Finally, we show how to account for the sampling bias when estimating the means.

Lemma 24.

Let $M$ be a set of centers. Let $j$ be the smallest index such that $C_{j}$ is not $\varepsilon$ -covered by $M$ . Suppose that $M$ is not an $(\varepsilon/4,\beta)$ -mean seeding set for $C_{j}$ . Consider a set of points $S^{\prime}$ sampled iid from $\mathbb{P}_{i}$ , and let $S=S^{\prime}\cap C_{j}^{\beta}$ . If $\beta\geq 2400\varepsilon^{-2}$ and $S>17825792\cdot k\left(\frac{\beta^{7/12}}{\varepsilon}\right)^{6}\log(2/\delta)$ , then with probability at least $1-\delta$ , we have that $S^{\prime}\cup M$ is an $(\varepsilon/4,\beta)$ -mean seeding set of $C_{j}$ .

The proof of Lemma 18 now argues that, given a set of points $M$ , that we can find a seeding set for the largest uncovered cluster via $D^{2}$ sampling with respect to a suitable distribution $\mathbb{P}_{i}$ . The existence of such a distribution, as well as the number of samples is given via Lemma 24 and extracting a suitable mean can be done via Lemma 16. The overall number of candidate solutions is now exponential in the number of points sampled over the course of the procedure, which is bounded by $\text{poly}(k,\varepsilon^{-1},\log\delta^{-1})$ .

Obtaining the Parameterized PTAS

We complete this section by explaining how to funnel the mean-seeding procedure into a PTAS. This yields Theorem 4. For every candidate solution given by Lemma 18, we bucket points by squared distance to the respective centers.
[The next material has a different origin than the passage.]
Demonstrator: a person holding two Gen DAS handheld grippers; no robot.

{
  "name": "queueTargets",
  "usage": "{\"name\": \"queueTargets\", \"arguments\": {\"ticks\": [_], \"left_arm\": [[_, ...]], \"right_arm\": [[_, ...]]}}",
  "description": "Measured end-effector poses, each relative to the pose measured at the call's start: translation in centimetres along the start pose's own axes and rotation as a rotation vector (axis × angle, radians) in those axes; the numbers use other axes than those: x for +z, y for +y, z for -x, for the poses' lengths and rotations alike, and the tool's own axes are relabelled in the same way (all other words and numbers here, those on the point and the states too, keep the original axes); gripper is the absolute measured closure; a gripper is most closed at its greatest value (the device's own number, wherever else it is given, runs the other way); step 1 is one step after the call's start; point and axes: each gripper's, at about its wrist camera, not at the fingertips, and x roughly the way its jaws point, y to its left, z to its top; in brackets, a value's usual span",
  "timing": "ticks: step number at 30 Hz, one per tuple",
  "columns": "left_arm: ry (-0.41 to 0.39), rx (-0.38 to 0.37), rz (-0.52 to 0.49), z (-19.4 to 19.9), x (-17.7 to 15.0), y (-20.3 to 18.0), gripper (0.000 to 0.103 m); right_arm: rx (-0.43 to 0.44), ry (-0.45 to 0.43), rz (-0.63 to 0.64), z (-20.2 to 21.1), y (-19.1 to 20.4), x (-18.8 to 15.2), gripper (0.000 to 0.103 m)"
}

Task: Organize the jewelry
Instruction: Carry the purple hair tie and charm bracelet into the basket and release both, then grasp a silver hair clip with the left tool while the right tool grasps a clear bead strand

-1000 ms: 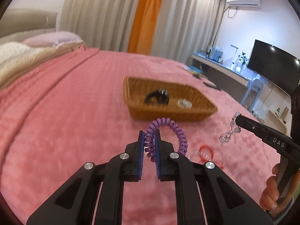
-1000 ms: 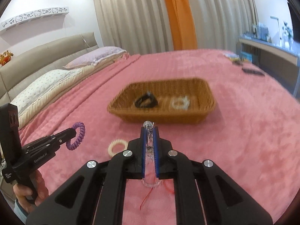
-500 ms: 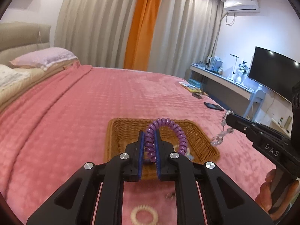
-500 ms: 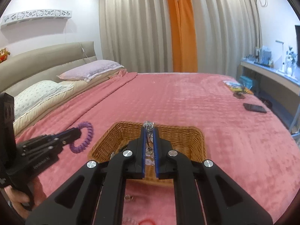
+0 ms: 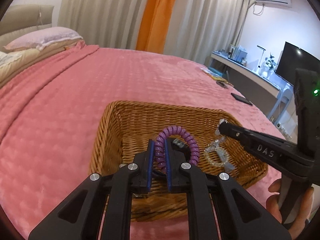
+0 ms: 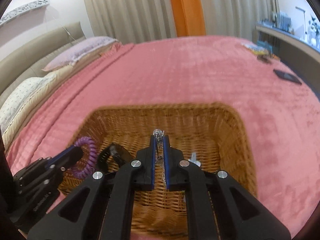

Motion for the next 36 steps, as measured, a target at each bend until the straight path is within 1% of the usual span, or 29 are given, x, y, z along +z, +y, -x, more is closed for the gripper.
{"name": "queueTargets", "arguments": {"ticks": [5, 9, 10, 11, 12, 13, 14, 15, 16, 18, 21, 22, 25, 27, 29, 31, 34, 36], "left_arm": [[0.013, 0.001, 0.012, -0.6, -0.2, 0.7, 0.094], [0.018, -0.002, 0.009, -0.7, -0.2, 0.6, 0.093], [0.016, -0.004, 0.011, -0.7, -0.2, 0.6, 0.093], [0.014, -0.011, 0.012, -0.5, -0.3, 0.6, 0.089], [0.012, -0.012, 0.013, -0.4, -0.2, 0.7, 0.085], [0.006, -0.013, 0.015, -0.1, -0.2, 0.7, 0.078], [-0.003, -0.015, 0.017, 0.4, -0.2, 0.7, 0.07], [-0.012, -0.017, 0.021, 0.9, -0.2, 0.6, 0.066], [-0.029, -0.026, 0.027, 1.7, -0.1, 0.7, 0.061], [-0.055, -0.033, 0.029, 3.1, 0.1, 0.6, 0.061], [-0.101, -0.047, 0.024, 6.3, 0.2, 0.2, 0.06], [-0.125, -0.058, 0.017, 8.1, 0.1, 0.0, 0.058], [-0.172, -0.081, -0.01, 12.1, -0.7, -0.8, 0.057], [-0.184, -0.092, -0.025, 14.1, -1.5, -1.3, 0.057], [-0.192, -0.098, -0.039, 16.1, -2.8, -1.8, 0.057], [-0.182, -0.107, -0.041, 17.7, -4.7, -2.1, 0.057], [-0.159, -0.109, -0.045, 18.6, -7.4, -2.4, 0.057], [-0.123, -0.102, -0.051, 18.7, -9.5, -2.6, 0.057]], "right_arm": [[-0.001, 0.035, -0.002, -1.3, -0.2, -0.3, 0.097], [0.019, 0.036, -0.006, -1.4, -0.2, -0.1, 0.096], [0.027, 0.041, -0.005, -1.3, -0.1, -0.1, 0.095], [0.029, 0.043, -0.006, -1.3, -0.1, 0.0, 0.093], [0.034, 0.043, -0.008, -1.2, -0.2, -0.1, 0.086], [0.041, 0.04, -0.012, -0.8, -0.2, -0.1, 0.074], [0.044, 0.031, -0.017, -0.3, -0.3, -0.1, 0.067], [0.042, 0.019, -0.022, 0.2, -0.4, -0.1, 0.058], [0.042, -0.002, -0.026, 1.1, -0.5, -0.1, 0.058], [0.047, -0.015, -0.023, 2.3, -0.4, -0.1, 0.058], [0.053, -0.056, -0.018, 5.7, -0.3, -0.4, 0.058], [0.058, -0.077, -0.013, 7.2, -0.2, -0.7, 0.058], [0.063, -0.133, 0.015, 11.5, 0.5, -2.2, 0.058], [0.067, -0.155, 0.025, 13.8, 0.8, -3.4, 0.058], [0.067, -0.172, 0.033, 15.5, 1.1, -4.8, 0.058], [0.055, -0.184, 0.055, 17.0, 1.7, -6.7, 0.058], [0.051, -0.176, 0.092, 17.8, 2.7, -9.8, 0.058], [0.042, -0.162, 0.095, 17.6, 3.1, -11.8, 0.058]]}}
This number of buckets depends on a guess of the optimum, which is inexpensive to obtain, as well as a discretization over possible different distances to centers, of which we show there cannot exist too many. Since the number of buckets are very small, we can efficiently find an assignment. Then we show that we can extract a clustering from the bucketed assignment in linear time.

4 Learning-Augmented $\ell_{2}^{2}$ Min-Sum $𝒌$ -Clustering

In this section, we describe and analyze our learning-augmented algorithm, corresponding to Theorem 5. We first formally define the precision and recall guarantees of a label predictor.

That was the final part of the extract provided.